Sundry other tapes (niftiest title: Terminal Jagger Jane’s Addiction Boxset), CD-Rs, Record Store Day 45s with Silver Jews covers for B-sides, and at least one legit album dotted with your standard recorder grot, heckler spray, and trunk spizzle had seeped out by the time Children of Desiregot them noticed by the kind of canny consumers who also download Waxahatchee, Youth Lagoon, and Phosphorescent records from Amazon. Drowsy, low-volume, waterlogged, amorphously fading-away-not-burning-out even if Vassalotti is a Neil Young feedback fan, it had six tracks, including two 11-minute marathons, and sounded exactly as exciting as all that suggests, all the way to the drippy church organ at the end. It also got packaged with a booklet of journal entries that corresponded to the lyrics in some way or other.

Well, the good news is that the Merchandisers’ new Totale Nite, mastered by Sonic Boom from longtime low-calorie Hawkwind-powered generators Spacemen 3 and released on an Iowa City mini-indie called Night People that disappointingly has nothing to do with disco-era Lee Dorsey, does not feel quite so emo and emaciated. Nor quite so generic, either, but please understand we’re talking granular degrees of naptime here. Also, this time there’s only five tracks, four of which are still long (6:36 and up), though none break the dreaded 10-minute barrier. Concision counts! Though amazingly, leadoff batter “Who Are You?” somehow manages to be both the shortest and most vague, a neat trick on a record so meandering.

Cox has actually expressed concern that Merchandise fans might find the album too challenging, due to perhaps the title cut containing an extremely brief interlude of Sabbathoid funeral plod, then a couple minutes of what passes for faux-Albert Ayler sax blat, or maybe he’s worried about the oppressive 45 seconds of power-violence kerblooey that ends closer “Winter’s Dream,” which cut had nonetheless kicked off seven minutes earlier with a snowflake or two of atmosphere right off a late-’90s Projekt Records Goth Christmas sampler. And “I’ll Be Gone” leads propeller-like whirligigging into some momentary rainy-day twang that shambling combos from the north of England might mistake for country music. So, no argument — there is stuff here. Now and then.
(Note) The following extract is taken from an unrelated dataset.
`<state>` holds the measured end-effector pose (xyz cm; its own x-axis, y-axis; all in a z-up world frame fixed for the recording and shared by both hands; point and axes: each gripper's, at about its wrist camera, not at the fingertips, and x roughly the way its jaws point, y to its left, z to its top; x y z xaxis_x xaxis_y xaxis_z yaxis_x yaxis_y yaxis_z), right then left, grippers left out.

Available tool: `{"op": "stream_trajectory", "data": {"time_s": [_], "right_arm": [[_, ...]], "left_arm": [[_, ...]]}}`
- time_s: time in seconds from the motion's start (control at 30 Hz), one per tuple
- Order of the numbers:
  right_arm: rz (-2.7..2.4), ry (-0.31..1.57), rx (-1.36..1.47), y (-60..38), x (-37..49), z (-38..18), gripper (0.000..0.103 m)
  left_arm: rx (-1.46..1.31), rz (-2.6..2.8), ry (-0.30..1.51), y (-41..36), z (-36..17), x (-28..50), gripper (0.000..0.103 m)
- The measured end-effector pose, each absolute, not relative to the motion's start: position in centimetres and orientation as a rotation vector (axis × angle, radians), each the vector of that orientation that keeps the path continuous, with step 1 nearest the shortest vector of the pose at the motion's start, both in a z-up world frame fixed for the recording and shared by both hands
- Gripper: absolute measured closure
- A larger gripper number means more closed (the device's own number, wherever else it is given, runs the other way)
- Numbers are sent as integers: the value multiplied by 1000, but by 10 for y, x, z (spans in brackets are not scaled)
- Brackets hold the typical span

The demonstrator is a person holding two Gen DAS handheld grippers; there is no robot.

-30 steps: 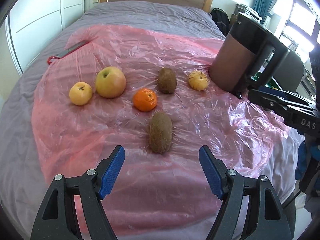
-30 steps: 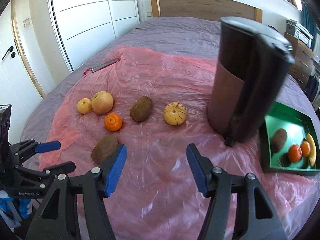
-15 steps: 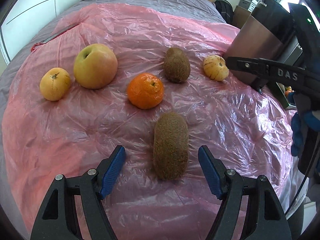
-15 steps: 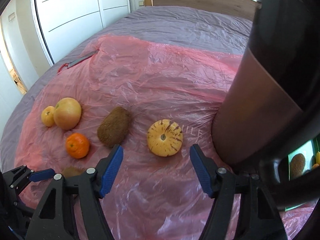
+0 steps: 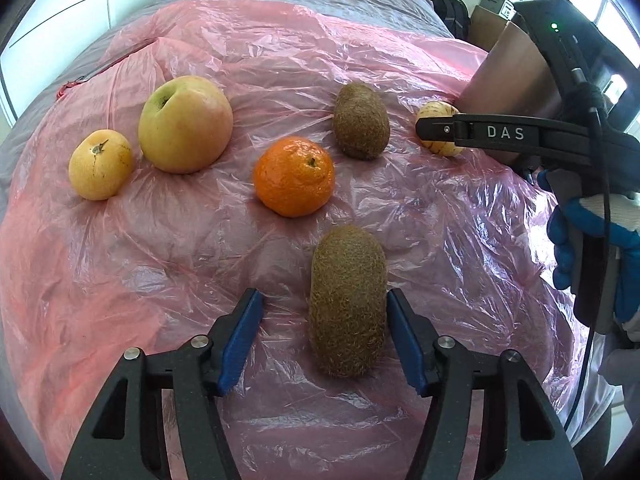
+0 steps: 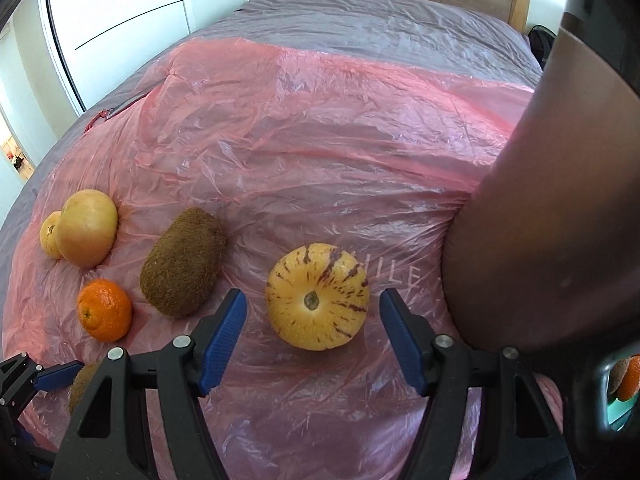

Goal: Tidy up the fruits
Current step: 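Grasp the large kiwi with the left tool while the right tool grasps the striped melon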

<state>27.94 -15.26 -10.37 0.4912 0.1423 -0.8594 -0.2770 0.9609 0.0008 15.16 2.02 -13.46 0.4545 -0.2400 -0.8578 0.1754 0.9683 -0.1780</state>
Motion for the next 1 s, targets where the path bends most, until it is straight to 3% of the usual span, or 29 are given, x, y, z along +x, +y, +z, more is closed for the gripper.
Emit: {"op": "stream_trajectory", "data": {"time_s": [0.17, 0.2, 0.27, 0.6, 0.73, 1.0], "right_arm": [[277, 1039, -136, -150, 284, -109, 3], [277, 1040, -136, -150, 285, -110, 8], [280, 1040, -131, -151, 287, -111, 27], [290, 1062, -95, -155, 291, -115, 28], [293, 1061, -109, -155, 292, -116, 28], [300, 1037, -84, -158, 287, -110, 29]], "left_arm": [[-33, -247, 1078, 14, -137, 154, 46], [-30, -246, 1078, 14, -137, 154, 46], [-20, -239, 1079, 12, -138, 154, 49], [85, -217, 1089, -2, -143, 154, 51], [61, -238, 1083, -2, -141, 152, 72], [-116, -275, 1050, 22, -133, 148, 72]]}}
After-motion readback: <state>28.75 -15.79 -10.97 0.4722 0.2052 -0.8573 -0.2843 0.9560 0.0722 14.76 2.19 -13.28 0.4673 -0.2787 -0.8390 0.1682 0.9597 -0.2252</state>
What aren’t here are coherently shaped songs, or hooks, or riffs, or melodies that stick — maybe Merch consider all those things gauche, or maybe they’re still waiting for the sedatives to wear off. Cox’s vocal grain might have potential if he’d wake up and do more than mumble like a soggy noodle bored by his own noodledom. Between his blank delivery and Vassalotti’s blanketing distorto-mouthwash (which also has its moments — the fleeting Middle Eastern hookah action in “Anxiety’s Door,” say), lyrics peek out only by accident: “I’m gonna plant myself inside just to be free from all you motherfuckers,” Cox seems to mutter once. Also, “I’d sooner kill myself than be someone else.” “Anxiety’s Door” has something about walking streets at night in a city you love and dreaming of a perfect country beside the sea where the sun comes out to talk. So okay, sure, Merchandise have feelings. Probably intense ones, being young and all. But do they have lunch?